The Charlotte Hornets were perhaps the ideal matchup for a Sixers team that had struggled of late. Returning home from a west coast road trip where they finished with a 1-3 record, the Sixers met a young Hornets team on the second night of a back-to-back. Charlotte is younger, smaller, and less experienced than the 76ers.
The normal expectation is that a team on the second night of a back-to-back will start out hot only to fade down the stretch. The Sixers have banked on a bully ball style that is intended to wear opponents down. Add the extra motivation of a team with championship aspirations having lost three straight, and you have to expect some pent up frustration. On the surface, and by all accounts, this should have been an easy night for Philadelphia.
But as the first half closed, the Hornets were riding 17 points by Cody Zeller to a 58-53 lead. Not the easy night you would hope.
Packed house full of fans who actually show up on time. Raul Neto will replace injured Ben Simmons in the starting lineup. pic.twitter.com/JFmDJr8siv— J Blevins (@JBlevinsNBA) November 10, 2019
Ben Simmons remained sidelined with a grade 1 AC Sprain. The Hornets do have some talent at the guard position, and Trey Burke, buried on the bench for the early part of the season, was called on to play first quarter minutes. Raul Neto got the start for a Sixers team that had entered the season with a plan A that did not factor either player to play a significant role.

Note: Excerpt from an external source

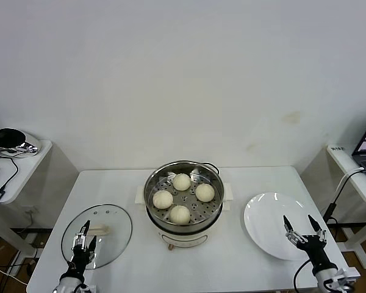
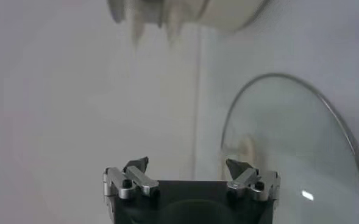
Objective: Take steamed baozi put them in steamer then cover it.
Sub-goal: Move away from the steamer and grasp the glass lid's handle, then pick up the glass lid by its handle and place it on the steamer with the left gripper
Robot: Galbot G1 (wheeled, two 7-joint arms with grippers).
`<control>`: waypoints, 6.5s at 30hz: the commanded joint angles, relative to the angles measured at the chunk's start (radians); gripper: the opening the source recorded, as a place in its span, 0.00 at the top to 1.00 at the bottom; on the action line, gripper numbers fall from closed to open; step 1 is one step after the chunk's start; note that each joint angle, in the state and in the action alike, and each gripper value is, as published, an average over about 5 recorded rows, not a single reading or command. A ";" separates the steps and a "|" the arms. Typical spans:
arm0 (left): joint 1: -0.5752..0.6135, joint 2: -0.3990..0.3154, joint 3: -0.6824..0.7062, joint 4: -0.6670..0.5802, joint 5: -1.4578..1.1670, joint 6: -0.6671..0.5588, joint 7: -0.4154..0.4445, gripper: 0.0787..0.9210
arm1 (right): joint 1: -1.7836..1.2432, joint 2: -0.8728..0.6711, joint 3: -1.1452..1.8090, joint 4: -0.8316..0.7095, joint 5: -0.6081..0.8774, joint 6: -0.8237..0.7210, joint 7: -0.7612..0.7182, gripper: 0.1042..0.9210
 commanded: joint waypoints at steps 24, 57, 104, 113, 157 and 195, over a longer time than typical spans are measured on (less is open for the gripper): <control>-0.120 -0.024 0.037 0.078 -0.010 0.169 0.020 0.12 | -0.027 0.031 0.005 -0.004 -0.029 0.014 -0.001 0.12; -0.261 -0.077 0.063 0.216 -0.015 0.189 -0.058 0.12 | -0.031 0.038 0.001 -0.026 -0.057 0.028 -0.005 0.12; -0.087 -0.048 0.130 -0.228 -0.098 0.530 0.126 0.94 | -0.018 0.037 -0.008 0.026 -0.018 0.017 -0.004 0.12; -0.131 -0.004 0.171 -0.383 0.070 0.761 0.221 0.94 | -0.019 0.035 -0.007 0.038 -0.017 0.016 -0.002 0.12; -0.635 -0.315 0.832 -0.012 0.392 0.818 0.417 0.94 | -0.002 0.112 0.013 0.012 -0.145 0.009 0.020 0.12; -0.578 -0.320 0.782 -0.012 0.534 0.820 0.511 0.94 | 0.010 0.123 -0.004 -0.007 -0.185 0.017 0.023 0.12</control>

Neto was solid in early action. He and the Sixers were able to reliably feed Embiid in the deep post in his first shift. Burke, however, struggled to recognize opportunities for timely feeds inside. In the second quarter, though, the Sixers began to get out in transition and Burke ran the break effectively, feeding James Ennis for fast break dunks on back-to-back possessions.
Squad Goals: Hornets
Hornets head coach James Borrego spoke prior to the game about limiting the 76ers’ rebounds and free throws. Staying out of foul trouble while keeping the Sixers off the board were both indicative of the challenge a smaller team faces against the massive Sixers. For much of the first half, rebounds were lopsided with the Sixers dominating on the glass.
During training camp, Furkan Korkmaz consistently worked with player development coaches after each practice. He worked daily on one thing of note, playing through contact. Coaches would bump him, push him, and generally force him to fight to get to his spots. The physicality of the NBA is an adjustment for many young players, but Korkmaz especially has struggled early in his career.
But thus far in 2019/20, the results have been much improved. Korkmaz is enjoying career highs in three point shooting (47%) and true shooting (64%), while playing an improved defense. “I am growing a bomber,” Brett Brown said about Korkmaz, who has played well enough defensively to gain the trust of his coach. This has resulted in an uptick in playing time to 20 minutes per game. This all puts him squarely in the team’s rotation. On Sunday evening, Korkmaz did something that showed his progress, finishing a layup through contact in transition. This is something you simply wouldn’t have seen earlier in his career.
An Unlikely Return
Korkmaz was very close to not returning to the Sixers this offseason, and he had effectively asked for a trade last winter due to lack of playing time. With the Sixers struggling mightily to stretch the floor given their smash-mouth offensive attack, Korkmaz’ emergence has come not a moment too soon.
After a solid performance at FIBA World Cup, Korkmaz signed a two-year contract at the veteran’s minimum. This contract has a team option for year two and suddenly looks like a fantastic decision by the Sixers’ front office.
“he’s playing with confidence, you know we talked about trying to grow a bomber. he makes a shot in Portland. I think his confidence is at an all time high, and it should be. And I think, as I said earlier, is his defense is the thing that I’m most happy with. he’s actually sitting in a stance.” – SIXERS Head Coach Brett Brown
As if on cue, the Hornets showed signs of fatigue in the second half. After exploding for 34 points in the second quarter to take a halftime lead, they were outscored 35-23 in the third quarter. This is primarily due to a rebounding deficit that had fluctuated wildly all game.
It's almost as simple as this, when the Sixers dominate the glass, they take big leads.— J Blevins (@JBlevinsNBA) November 11, 2019
Rebounding margin had shrunk to just +7 at the half.
Late in the third they have opened up a 36-22 rebounding advantage.
Borrego pointed to this as a key prior to the game.
And as the game entered its closing chapter, the Hornets chances predictably faded. The shots began to fall short. The turnovers mounted. The Sixers were relentless and began to outmuscle and out-hustle the younger team. The Sixers led by as many as 19 before a late rally in garbage time settled the teams to a final score of 114-106. Scoring was balanced with six players in double figures but none over 20 points. The final rebounding differential was +18. The Sixers advance to 6-3 on the season and will face Cleveland on Tuesday 11/12.